_TASK DIRECTIONS_
Using the data below, return the stretch from the line that contains "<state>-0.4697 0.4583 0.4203" through the line that contains "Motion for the", both included, exactly as it stands and nothing beyond it.

_SUPPLIED DATA_
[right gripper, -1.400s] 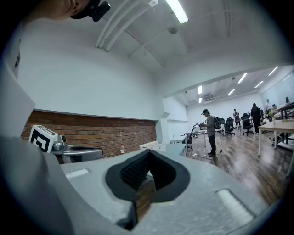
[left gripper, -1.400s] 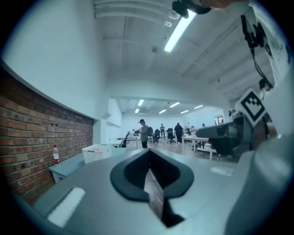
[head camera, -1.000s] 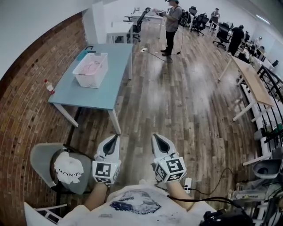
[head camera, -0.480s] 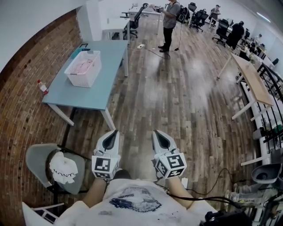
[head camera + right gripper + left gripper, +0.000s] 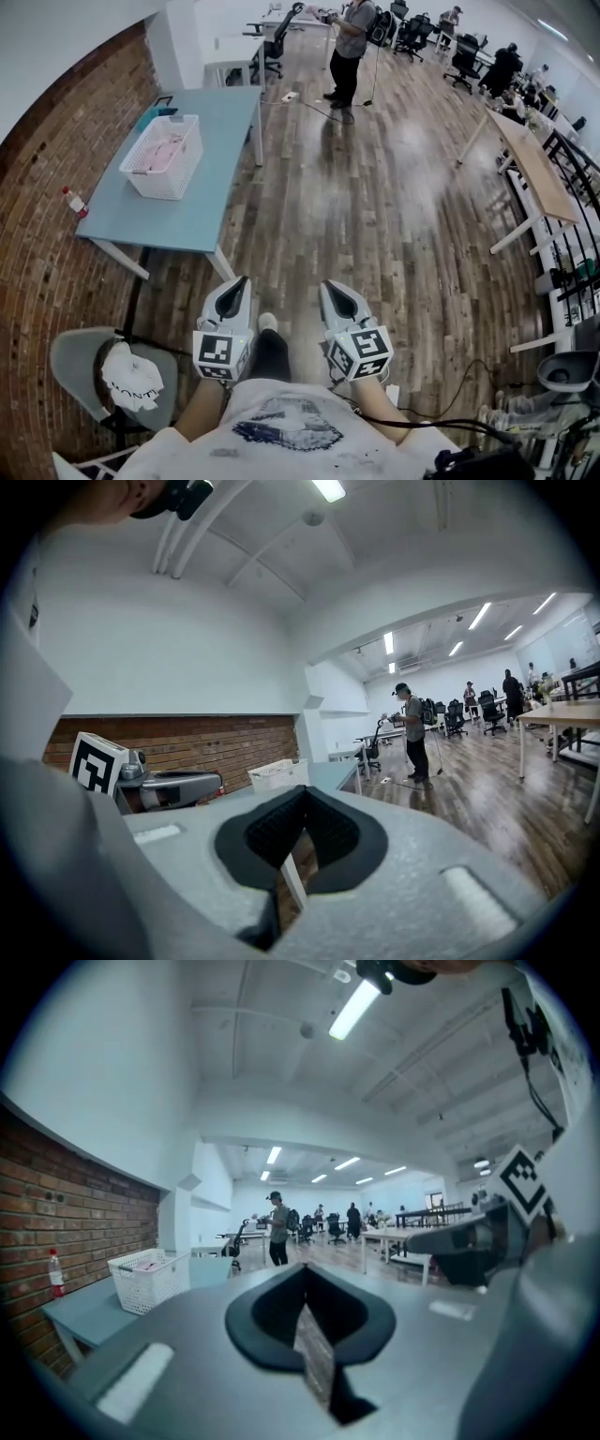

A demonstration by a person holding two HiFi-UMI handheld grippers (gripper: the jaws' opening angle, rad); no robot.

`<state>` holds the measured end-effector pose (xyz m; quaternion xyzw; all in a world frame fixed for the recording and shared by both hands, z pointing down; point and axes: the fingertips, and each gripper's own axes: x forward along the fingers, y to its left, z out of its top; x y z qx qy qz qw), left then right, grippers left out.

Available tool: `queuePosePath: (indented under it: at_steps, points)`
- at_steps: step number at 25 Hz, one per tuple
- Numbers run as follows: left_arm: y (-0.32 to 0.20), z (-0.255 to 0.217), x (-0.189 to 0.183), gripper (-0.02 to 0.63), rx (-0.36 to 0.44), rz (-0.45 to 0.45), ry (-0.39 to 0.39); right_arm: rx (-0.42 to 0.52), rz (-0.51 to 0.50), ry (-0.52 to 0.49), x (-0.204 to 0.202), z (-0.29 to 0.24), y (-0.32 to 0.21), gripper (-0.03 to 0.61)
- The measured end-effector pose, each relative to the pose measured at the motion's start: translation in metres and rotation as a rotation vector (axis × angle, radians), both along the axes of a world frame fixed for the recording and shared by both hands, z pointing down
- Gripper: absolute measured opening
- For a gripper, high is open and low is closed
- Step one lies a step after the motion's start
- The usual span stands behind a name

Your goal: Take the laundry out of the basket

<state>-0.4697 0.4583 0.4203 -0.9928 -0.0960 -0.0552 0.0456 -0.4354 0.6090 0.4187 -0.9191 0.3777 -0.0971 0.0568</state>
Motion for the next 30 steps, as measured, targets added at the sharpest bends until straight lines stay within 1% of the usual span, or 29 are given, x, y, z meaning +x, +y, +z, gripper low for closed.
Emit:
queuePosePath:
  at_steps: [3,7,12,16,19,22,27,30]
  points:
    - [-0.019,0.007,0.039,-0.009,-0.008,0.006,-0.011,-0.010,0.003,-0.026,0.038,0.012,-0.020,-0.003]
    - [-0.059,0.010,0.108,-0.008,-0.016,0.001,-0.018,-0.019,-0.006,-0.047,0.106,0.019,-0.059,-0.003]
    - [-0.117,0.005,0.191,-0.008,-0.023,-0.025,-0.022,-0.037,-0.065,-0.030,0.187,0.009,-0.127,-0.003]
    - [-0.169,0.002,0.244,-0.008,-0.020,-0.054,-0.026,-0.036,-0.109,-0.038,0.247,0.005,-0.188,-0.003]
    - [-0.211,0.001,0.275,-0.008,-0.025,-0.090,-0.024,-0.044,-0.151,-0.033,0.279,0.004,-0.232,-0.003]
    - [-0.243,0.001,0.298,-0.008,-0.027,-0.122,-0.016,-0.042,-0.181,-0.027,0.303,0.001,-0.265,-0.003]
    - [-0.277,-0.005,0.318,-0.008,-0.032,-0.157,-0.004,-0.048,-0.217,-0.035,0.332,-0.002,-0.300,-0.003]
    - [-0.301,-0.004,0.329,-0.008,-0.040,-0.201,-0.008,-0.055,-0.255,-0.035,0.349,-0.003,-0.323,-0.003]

_TASK RESPONSE_
<state>-0.4697 0.4583 0.4203 -0.9928 -0.0960 -0.0552 0.0456 -0.4354 0.6090 0.4187 -0.9191 0.3777 -0.0971 0.0568</state>
Motion for the next 30 steps, as measured, targets added at the sharpest bends until straight lines stay within 1% of the usual span, or 29 are given, x, y, z meaning +x, +y, +z, gripper low for closed.

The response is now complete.